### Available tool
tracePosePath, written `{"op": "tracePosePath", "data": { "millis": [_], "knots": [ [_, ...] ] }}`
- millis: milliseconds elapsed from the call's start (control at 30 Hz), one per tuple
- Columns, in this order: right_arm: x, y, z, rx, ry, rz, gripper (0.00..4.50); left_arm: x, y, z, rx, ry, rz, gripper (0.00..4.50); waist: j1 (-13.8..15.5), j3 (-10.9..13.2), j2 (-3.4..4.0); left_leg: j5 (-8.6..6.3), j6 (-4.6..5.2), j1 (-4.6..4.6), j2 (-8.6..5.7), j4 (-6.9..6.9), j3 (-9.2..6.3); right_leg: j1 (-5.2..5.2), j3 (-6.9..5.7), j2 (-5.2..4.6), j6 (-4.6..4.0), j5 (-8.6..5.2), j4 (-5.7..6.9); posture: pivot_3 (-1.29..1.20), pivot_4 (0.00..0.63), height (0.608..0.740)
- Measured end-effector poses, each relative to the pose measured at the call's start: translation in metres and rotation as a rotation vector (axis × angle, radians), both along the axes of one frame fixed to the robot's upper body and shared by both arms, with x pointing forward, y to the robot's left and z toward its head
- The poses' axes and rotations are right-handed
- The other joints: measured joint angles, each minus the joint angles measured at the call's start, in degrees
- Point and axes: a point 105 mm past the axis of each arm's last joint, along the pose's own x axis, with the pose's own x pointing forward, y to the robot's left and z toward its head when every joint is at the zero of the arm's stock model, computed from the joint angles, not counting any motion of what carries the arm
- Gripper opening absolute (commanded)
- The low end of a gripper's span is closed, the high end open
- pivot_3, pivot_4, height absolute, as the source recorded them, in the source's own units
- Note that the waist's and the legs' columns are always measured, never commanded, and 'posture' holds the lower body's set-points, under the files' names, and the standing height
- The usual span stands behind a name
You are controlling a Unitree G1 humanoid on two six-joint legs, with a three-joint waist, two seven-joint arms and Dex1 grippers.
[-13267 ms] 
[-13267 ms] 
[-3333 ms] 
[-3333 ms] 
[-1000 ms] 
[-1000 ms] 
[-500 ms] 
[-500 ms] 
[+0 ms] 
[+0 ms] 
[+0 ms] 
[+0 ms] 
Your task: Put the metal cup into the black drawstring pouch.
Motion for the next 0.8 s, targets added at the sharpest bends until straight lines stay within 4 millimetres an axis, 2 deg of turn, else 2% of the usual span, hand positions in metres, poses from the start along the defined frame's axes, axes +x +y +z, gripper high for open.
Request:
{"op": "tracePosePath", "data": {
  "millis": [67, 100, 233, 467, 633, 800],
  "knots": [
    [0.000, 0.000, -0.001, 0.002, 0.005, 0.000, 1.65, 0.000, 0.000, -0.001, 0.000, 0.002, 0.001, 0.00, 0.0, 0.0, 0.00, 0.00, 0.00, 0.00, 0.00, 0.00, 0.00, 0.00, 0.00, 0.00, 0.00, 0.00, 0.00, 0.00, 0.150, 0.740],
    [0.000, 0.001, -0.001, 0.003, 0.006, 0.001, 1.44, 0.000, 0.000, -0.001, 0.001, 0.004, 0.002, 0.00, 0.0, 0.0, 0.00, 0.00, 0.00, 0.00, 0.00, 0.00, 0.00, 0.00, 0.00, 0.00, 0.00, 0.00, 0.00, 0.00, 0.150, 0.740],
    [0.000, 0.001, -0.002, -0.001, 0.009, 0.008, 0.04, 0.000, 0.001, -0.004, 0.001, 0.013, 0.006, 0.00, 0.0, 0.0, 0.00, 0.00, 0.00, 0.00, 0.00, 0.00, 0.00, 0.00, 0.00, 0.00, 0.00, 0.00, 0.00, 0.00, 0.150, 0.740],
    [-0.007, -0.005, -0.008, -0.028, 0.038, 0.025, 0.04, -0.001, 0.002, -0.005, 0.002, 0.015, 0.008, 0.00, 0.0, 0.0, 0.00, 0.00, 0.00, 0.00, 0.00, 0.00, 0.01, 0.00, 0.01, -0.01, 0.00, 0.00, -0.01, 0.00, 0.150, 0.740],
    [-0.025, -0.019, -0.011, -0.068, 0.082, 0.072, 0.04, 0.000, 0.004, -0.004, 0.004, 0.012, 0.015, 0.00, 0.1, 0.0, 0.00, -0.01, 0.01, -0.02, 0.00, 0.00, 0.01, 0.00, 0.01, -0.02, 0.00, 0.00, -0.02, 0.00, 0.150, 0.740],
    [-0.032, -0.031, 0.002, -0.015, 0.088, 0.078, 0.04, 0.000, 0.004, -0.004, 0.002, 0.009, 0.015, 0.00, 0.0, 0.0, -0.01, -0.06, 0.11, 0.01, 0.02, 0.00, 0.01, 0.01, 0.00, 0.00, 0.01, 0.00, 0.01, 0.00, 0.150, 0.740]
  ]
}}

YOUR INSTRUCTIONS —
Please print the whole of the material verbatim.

TASK ANSWER —
### Available tool
tracePosePath, written `{"op": "tracePosePath", "data": { "millis": [_], "knots": [ [_, ...] ] }}`
- millis: milliseconds elapsed from the call's start (control at 30 Hz), one per tuple
- Columns, in this order: right_arm: x, y, z, rx, ry, rz, gripper (0.00..4.50); left_arm: x, y, z, rx, ry, rz, gripper (0.00..4.50); waist: j1 (-13.8..15.5), j3 (-10.9..13.2), j2 (-3.4..4.0); left_leg: j5 (-8.6..6.3), j6 (-4.6..5.2), j1 (-4.6..4.6), j2 (-8.6..5.7), j4 (-6.9..6.9), j3 (-9.2..6.3); right_leg: j1 (-5.2..5.2), j3 (-6.9..5.7), j2 (-5.2..4.6), j6 (-4.6..4.0), j5 (-8.6..5.2), j4 (-5.7..6.9); posture: pivot_3 (-1.29..1.20), pivot_4 (0.00..0.63), height (0.608..0.740)
- Measured end-effector poses, each relative to the pose measured at the call's start: translation in metres and rotation as a rotation vector (axis × angle, radians), both along the axes of one frame fixed to the robot's upper body and shared by both arms, with x pointing forward, y to the robot's left and z toward its head
- The poses' axes and rotations are right-handed
- The other joints: measured joint angles, each minus the joint angles measured at the call's start, in degrees
- Point and axes: a point 105 mm past the axis of each arm's last joint, along the pose's own x axis, with the pose's own x pointing forward, y to the robot's left and z toward its head when every joint is at the zero of the arm's stock model, computed from the joint angles, not counting any motion of what carries the arm
- Gripper opening absolute (commanded)
- The low end of a gripper's span is closed, the high end open
- pivot_3, pivot_4, height absolute, as the source recorded them, in the source's own units
- Note that the waist's and the legs' columns are always measured, never commanded, and 'posture' holds the lower body's set-points, under the files' names, and the standing height
- The usual span stands behind a name
You are controlling a Unitree G1 humanoid on two six-joint legs, with a three-joint waist, two seven-joint arms and Dex1 grippers.
[-13267 ms] 
[-13267 ms] 
[-3333 ms] 
[-3333 ms] 
[-1000 ms] 
[-1000 ms] 
[-500 ms] 
[-500 ms] 
[+0 ms] 
[+0 ms] 
[+0 ms] 
[+0 ms] 
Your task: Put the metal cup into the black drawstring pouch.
Motion for the next 0.8 s, targets added at the sharpest bends until straight lines stay within 4 millimetres an axis, 2 deg of turn, else 2% of the usual span, hand positions in metres, poses from the start along the defined frame's axes, axes +x +y +z, gripper high for open.
Request:
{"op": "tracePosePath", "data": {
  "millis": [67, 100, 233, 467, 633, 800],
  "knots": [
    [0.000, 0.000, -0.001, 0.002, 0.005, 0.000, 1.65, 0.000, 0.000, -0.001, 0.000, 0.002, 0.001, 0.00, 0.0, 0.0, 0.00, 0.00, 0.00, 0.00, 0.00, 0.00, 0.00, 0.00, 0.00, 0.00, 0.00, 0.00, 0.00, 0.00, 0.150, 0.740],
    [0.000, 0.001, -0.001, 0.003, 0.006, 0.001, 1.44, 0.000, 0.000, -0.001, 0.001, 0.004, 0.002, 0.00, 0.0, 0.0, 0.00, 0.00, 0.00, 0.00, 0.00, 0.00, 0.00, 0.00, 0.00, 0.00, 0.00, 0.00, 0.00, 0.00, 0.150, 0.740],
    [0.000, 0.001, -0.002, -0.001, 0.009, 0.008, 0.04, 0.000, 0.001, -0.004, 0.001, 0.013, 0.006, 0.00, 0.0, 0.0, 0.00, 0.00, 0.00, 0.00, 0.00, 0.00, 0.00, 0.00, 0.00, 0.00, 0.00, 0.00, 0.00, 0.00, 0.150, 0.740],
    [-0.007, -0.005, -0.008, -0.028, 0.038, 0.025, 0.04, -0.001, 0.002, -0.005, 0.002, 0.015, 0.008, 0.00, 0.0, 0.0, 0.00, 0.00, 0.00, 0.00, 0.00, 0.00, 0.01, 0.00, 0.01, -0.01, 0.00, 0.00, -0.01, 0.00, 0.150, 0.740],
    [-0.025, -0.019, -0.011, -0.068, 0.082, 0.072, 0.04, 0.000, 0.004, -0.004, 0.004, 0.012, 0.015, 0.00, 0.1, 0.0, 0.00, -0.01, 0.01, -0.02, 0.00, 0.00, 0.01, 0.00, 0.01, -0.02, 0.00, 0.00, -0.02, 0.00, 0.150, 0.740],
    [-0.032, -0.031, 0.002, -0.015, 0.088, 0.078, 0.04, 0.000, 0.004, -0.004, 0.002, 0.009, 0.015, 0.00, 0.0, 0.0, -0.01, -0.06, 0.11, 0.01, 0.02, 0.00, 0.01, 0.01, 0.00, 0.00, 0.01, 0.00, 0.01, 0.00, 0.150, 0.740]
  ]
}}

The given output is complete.